Parinita Das

Copy number variations (CNVs), encompassing deletions and duplications of DNA segments, are critical genomic features that influence gene expression, adaptation, and phenotypic variation. These structural variations play a pivotal role in genome evolution, trait expression, and environmental adaptability across plants. This research introduces MLDeCNV, a novel machine learning-based framework for the accurate detection and interpretation of copy number variations (CNVs) in genomic data, specifically targeting next-generation sequencing (NGS) data. CNVs, which involve alterations in the number of DNA copies, can significantly influence gene expression and contribute to phenotypic diversity. Traditional CNV detection methods often struggle with small CNVs or those in regions with low read-depth signals, leading to incomplete detection. To overcome these challenges, MLDeCNV integrates 32 features derived from NGS data and combines outputs from multiple CNV detection tools with experimental validation using PCR and aCGH. A key aspect of the framework is the application of the Smote-TomekLinks data-balancing technique, which enhances the model’s accuracy by addressing class imbalances commonly found in CNV prediction.
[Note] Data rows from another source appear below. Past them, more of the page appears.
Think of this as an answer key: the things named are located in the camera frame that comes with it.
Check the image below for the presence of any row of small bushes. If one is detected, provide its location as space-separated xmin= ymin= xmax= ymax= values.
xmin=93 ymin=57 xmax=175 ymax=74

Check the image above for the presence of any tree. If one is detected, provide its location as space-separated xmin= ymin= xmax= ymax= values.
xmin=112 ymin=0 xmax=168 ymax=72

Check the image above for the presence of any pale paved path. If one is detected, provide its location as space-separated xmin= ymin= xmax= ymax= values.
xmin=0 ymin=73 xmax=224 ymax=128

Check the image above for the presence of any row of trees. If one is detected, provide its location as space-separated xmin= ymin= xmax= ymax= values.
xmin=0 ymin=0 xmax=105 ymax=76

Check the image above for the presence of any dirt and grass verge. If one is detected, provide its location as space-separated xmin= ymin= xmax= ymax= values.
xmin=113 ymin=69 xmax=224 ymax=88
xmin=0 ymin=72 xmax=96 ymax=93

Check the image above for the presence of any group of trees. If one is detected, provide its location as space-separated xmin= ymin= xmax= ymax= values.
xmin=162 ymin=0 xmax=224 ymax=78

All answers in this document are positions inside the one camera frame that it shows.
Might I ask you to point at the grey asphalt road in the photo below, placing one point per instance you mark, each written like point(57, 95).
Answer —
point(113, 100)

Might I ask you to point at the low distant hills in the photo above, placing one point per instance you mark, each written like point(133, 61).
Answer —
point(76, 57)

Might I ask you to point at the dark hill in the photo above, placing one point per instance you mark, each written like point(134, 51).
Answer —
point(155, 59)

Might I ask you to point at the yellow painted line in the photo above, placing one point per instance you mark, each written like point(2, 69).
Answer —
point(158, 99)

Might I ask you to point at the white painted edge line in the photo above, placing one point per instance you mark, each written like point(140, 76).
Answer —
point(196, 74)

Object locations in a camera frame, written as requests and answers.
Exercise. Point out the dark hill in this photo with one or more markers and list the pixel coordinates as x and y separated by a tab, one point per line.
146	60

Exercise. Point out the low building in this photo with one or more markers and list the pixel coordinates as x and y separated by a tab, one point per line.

MLDeCNV outperforms existing CNV detection tools like Delly, CNVnator, and Manta, demonstrating robust performance across different species, including rice, Arabidopsis, and pomegranate, with an impressive AUC of 0.96. The study also highlights the practical utility of MLDeCNV by developing a web-based tool that simplifies CNV detection for researchers by accepting standard genomic inputs and offering an intuitive interface for classifying CNVs into deletions, duplications, or no CNV. Additionally, the research presents a genome-wide analysis of CNVs in black pepper and bitter gourd, uncovering thousands of CNVs and mapping them to critical agronomic traits such as stress resilience and pathogen defense. This work contributes significantly to the field of agricultural genomics, showing how CNVs can be leveraged for crop improvement, marker-assisted breeding, and understanding species adaptation. The study’s findings underscore the value of integrating CNV data with genome-wide association studies (GWAS) to identify important loci linked to key traits, positioning MLDeCNV as a valuable resource for advancing genomic research in agriculture and evolutionary biology.